Day care’s should not be there to fix behavioral issues, yes it can help gain confidence in your dog but not if it is being flooded with a group of 30 dogs.
See it this way…
Your human child is at school being bullied by another kid. The bully can continue to do so, because he always has a few other kids hanging with him reinforcing his bully behavior helping to gang up on your kid. It’s the same with dogs, especially young UN-socialized dogs that have not learned proper body language. Or an older dog that no longer wants to play being forced to interact with other dogs. This can easily happen from the age of 4 years. There are exceptions, I have a 10 year old Husky that still wants to play like a 2 year old dog.
Or your child is the bully and has the gang of kids supporting his behavior, he keeps on being a bully and even escalates as the kid being bullied gets “smaller” and more fearful. Once again it’s the same with dogs, the dogs that bully others continue to do so and the fearful dogs become even more fearful. Some will completely shut down and then a few will try and keep the bully at bay by snapping before the bully can even come close. It’s a circle of unwanted behaviors no matter from which angel you look at it.
So what do we want…
We want groups to be as small as 2 dogs playing with each other. If dogs really get a long you can put up to 10 dogs in a group, but then you have to know what acceptable body language between dogs is so that you can step in long before anything happens. We have never had dogs come into fights while doing day care hence the reason we are constantly checking their interaction and keeping groups small.

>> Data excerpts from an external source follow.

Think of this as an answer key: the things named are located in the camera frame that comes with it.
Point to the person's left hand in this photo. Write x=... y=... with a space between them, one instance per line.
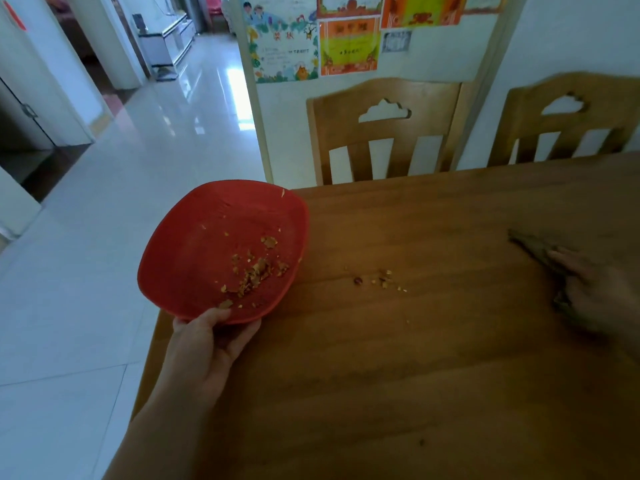
x=197 y=352

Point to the person's right hand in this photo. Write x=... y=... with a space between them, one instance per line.
x=600 y=294

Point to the person's left thumb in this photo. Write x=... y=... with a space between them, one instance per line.
x=207 y=319

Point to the red plastic plate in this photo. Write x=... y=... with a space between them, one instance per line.
x=220 y=244

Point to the brown cleaning cloth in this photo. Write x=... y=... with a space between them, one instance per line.
x=542 y=257

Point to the person's left forearm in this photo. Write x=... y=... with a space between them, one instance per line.
x=157 y=434

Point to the food scraps pile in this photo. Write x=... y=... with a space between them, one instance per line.
x=257 y=274

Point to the scattered food crumbs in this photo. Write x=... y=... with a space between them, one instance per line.
x=382 y=282

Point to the wooden dining chair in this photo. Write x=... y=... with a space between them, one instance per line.
x=382 y=132
x=565 y=119

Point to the white door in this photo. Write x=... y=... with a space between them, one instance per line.
x=22 y=124

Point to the white low cabinet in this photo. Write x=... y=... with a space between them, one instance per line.
x=167 y=42

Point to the colourful cartoon poster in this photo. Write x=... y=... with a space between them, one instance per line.
x=281 y=37

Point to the orange yellow certificate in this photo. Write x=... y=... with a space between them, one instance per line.
x=349 y=46

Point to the pink chair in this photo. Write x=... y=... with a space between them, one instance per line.
x=215 y=7

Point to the small grey picture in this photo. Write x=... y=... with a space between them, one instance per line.
x=396 y=41

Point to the orange framed certificate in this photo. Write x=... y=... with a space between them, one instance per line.
x=350 y=4

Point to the orange green certificate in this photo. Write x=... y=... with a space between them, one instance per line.
x=422 y=9

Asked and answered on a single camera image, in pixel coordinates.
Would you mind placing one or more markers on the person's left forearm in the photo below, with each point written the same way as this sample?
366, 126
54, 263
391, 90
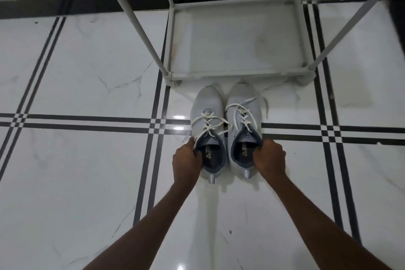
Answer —
139, 231

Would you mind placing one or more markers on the person's right fingers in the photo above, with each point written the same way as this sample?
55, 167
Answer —
258, 156

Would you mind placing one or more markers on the person's left fingers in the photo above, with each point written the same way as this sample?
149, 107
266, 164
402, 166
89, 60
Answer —
193, 148

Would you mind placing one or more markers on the person's right forearm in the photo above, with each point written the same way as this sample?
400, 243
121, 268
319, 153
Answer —
319, 228

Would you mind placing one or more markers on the white metal shoe rack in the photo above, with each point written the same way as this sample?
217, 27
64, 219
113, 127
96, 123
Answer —
240, 26

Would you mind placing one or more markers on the person's right hand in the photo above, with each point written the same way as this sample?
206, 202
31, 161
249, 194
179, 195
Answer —
270, 162

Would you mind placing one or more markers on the person's left hand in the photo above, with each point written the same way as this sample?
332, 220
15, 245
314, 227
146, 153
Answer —
185, 163

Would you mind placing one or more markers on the grey lace-up sneaker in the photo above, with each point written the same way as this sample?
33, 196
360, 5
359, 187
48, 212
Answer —
243, 124
208, 130

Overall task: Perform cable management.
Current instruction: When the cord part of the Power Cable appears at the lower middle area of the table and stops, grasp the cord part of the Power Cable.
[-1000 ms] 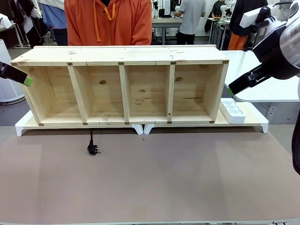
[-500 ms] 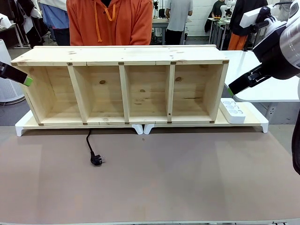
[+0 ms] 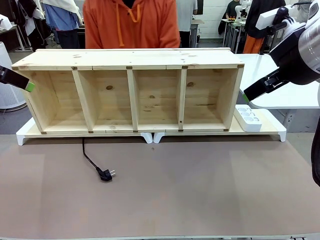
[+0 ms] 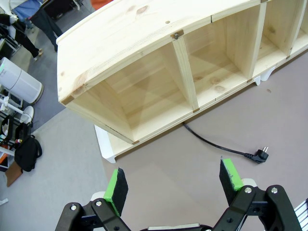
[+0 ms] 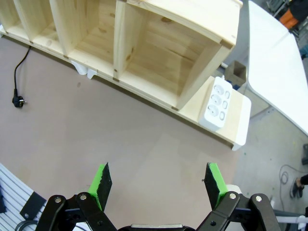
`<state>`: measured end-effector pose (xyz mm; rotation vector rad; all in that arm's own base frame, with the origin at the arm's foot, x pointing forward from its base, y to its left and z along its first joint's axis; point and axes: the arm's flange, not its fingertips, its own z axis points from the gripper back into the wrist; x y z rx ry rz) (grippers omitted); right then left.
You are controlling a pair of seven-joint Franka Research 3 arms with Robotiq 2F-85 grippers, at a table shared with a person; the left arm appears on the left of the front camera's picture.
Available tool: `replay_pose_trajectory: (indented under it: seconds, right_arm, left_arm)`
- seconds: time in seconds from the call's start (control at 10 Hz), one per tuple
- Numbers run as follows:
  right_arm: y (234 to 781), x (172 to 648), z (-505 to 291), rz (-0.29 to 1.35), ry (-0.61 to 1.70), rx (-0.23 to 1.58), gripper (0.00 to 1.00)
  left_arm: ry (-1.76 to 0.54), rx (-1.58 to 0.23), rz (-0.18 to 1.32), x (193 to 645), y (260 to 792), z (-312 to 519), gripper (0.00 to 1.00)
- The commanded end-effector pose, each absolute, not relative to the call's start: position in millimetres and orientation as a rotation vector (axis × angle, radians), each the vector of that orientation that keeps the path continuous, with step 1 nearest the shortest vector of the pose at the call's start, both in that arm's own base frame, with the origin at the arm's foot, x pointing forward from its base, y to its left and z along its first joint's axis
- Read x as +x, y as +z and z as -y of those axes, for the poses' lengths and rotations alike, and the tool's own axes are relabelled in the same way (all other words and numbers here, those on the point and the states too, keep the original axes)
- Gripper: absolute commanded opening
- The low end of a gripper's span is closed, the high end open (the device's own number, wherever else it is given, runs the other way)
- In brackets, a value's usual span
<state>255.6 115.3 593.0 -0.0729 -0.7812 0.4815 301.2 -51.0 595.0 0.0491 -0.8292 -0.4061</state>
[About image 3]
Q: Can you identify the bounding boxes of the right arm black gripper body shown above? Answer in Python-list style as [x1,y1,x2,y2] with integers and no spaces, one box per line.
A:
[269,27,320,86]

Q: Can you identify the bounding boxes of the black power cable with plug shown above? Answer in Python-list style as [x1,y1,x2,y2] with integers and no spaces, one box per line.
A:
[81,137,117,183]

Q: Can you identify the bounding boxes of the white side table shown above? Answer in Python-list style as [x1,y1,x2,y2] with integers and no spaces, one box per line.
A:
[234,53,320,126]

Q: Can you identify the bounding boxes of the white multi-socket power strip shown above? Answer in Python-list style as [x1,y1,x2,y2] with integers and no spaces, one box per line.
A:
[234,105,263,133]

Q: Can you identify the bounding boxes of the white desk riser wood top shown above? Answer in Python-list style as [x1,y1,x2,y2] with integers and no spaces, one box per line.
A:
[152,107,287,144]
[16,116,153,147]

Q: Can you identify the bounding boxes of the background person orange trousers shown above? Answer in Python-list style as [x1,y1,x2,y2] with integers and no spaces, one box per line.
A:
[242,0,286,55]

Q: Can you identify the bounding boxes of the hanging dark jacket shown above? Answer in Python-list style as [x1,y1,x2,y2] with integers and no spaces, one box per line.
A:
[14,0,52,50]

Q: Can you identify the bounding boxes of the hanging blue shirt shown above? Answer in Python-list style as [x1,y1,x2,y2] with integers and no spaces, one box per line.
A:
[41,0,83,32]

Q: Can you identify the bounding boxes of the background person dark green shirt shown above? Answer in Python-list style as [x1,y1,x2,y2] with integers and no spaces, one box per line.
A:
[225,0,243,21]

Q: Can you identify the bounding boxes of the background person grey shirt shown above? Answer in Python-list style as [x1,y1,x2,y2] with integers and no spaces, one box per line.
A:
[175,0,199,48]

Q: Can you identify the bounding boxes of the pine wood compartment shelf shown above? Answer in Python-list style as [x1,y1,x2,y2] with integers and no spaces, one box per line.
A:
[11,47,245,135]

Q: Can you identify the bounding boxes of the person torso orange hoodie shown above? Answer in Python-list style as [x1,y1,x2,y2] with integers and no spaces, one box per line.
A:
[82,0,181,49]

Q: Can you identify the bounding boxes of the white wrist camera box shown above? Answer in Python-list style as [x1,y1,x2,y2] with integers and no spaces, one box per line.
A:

The old saying of dogs should sort it out themselves is outdated and not backed up with any science.
Dogs that are bullies, do it due to a lack of confidence just like humans with a big ego do. They are reactive and need training just as much if not more than the fearful timid dog.
We put dogs that are confident with a less confident dog. If a dog is relaxed and non-reactive that is a confident neutral dog. If a dog reacts or is vocal the confident dog is able to turn away and mind his own business by sniffing the ground for example and not react. That is a confident dog. You want roles to change one dog should not constantly chase the other dog, they should switch around. The less confident dog will be a loud to be higher and the confident dog will lower himself to the ground to be less threatening. The confident dog will also initiate play in the form of play bows and inviting the other dog to chase him.